When I was at the Range, I bought a box of .357s and a box of Remington .38 Super +Ps. I asked the RTO if the .38 Super +P would work in the GP-100 and he said they should as the GP-100 Manual stated the Ammo this gun can Fire was .357, .38 Special, .38 Special +P and .38 Special +P+. 

Well the .38 Super +P will not fit in the Cylinder. 

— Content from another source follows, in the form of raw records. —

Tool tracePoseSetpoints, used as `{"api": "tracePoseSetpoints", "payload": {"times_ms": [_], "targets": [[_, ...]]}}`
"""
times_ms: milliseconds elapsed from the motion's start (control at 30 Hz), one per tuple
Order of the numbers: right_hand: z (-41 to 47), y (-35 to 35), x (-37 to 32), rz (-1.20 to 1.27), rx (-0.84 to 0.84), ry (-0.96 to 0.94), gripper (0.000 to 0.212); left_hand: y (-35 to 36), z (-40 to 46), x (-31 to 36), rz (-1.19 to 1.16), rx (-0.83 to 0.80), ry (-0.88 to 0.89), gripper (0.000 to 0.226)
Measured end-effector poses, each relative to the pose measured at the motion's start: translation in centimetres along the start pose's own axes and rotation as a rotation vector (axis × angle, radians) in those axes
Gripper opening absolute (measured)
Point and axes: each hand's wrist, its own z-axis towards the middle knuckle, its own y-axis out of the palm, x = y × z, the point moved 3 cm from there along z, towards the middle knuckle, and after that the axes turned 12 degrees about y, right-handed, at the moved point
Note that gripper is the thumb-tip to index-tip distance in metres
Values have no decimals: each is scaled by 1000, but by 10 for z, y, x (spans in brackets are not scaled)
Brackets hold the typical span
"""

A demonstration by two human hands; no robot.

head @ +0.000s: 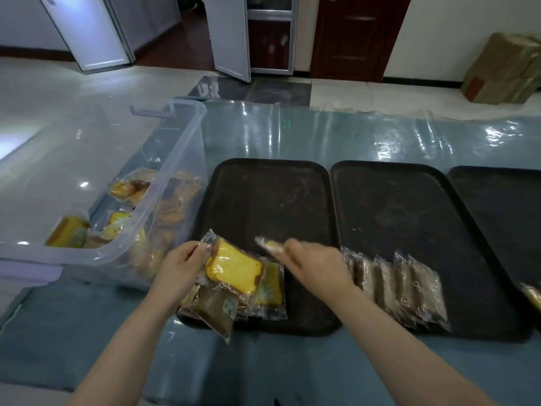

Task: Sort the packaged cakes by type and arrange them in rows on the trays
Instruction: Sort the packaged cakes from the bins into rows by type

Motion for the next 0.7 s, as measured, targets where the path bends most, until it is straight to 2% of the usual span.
{"api": "tracePoseSetpoints", "payload": {"times_ms": [133,433,567,700], "targets": [[-47,41,-6,6,-265,-174,21,-2,-1,-9,-16,-40,-15,30],[-62,49,-14,-49,-702,-124,28,-8,0,-13,-26,9,-28,23],[-61,46,-15,-38,-759,-103,39,-9,-1,-16,-39,7,-23,22],[-48,41,-8,-32,-684,94,54,-11,-5,-13,-50,4,-13,23]]}}
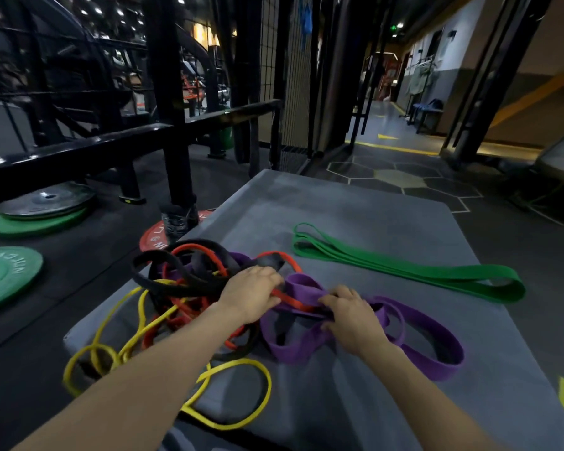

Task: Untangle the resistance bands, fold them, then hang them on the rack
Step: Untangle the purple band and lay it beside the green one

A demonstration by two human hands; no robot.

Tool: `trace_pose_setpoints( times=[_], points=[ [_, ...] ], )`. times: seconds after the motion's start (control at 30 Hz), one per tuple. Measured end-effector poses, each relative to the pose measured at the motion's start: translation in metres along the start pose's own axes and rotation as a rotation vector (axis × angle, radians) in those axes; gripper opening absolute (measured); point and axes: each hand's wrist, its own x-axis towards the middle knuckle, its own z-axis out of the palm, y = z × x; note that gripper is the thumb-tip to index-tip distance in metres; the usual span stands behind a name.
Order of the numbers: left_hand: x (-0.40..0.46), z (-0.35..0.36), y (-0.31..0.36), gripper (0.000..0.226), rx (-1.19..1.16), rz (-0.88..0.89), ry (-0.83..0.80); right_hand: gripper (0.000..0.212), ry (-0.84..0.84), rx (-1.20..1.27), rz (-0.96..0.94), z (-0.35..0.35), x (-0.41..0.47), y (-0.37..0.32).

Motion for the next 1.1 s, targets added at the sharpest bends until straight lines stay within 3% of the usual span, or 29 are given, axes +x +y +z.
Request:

Is the .38 Super different than the .38 Special?


----------



## TOF (Sep 7, 2006)

Yes it is different. .38 super is designed for semi auto pistols. .38 Spl. is rimmed and for revolvers.


----------



## bruce333 (Sep 1, 2006)

.38 super is for a semi-auto not a revolver.

edit: jinx!


----------



## TOF (Sep 7, 2006)

I beat you this time Bruce. Pretty close race though. :mrgreen:


----------



## Chief_10Beers (Mar 14, 2009)

Thanks TOF and Bruce, fortunately the range let me exchange the .38 Super for another box of .357 at no cost. They do have a sign that says all ammo sales are final, no refunds, know your Ammo. I guess I got off luckey:mrgreen:


----------



## bruce333 (Sep 1, 2006)

:smt023 Good deal!

Was that at WT's outside Goldsboro?


----------



## Chief_10Beers (Mar 14, 2009)

bruce333 said:


> :smt023 Good deal!
> 
> Was that at WT's outside Goldsboro?


Shure was:smt023

Maybe he gave me a break because of his advice and/or I'm a newbie, but I'm a fast learner.................


----------



## DevilsJohnson (Oct 21, 2007)

Chief_10Beers said:


> I asked the RTO if the .38 Super +P would work in the GP-100 and he said they should


The Range guy said they should? I think I'd look for another range.


----------



## Chief_10Beers (Mar 14, 2009)

He wasen't sure, but he let me exchange the Ammo with no hassle, he didn't have to do that............


----------



## TOF (Sep 7, 2006)

The ammo you can use will be labled .38 Special in either standard or +P also +P+ if anyone makes any or .357 Magnum.

The GP100 will handle any factory load with those lables. It's a very good revolver.

Enjoy


----------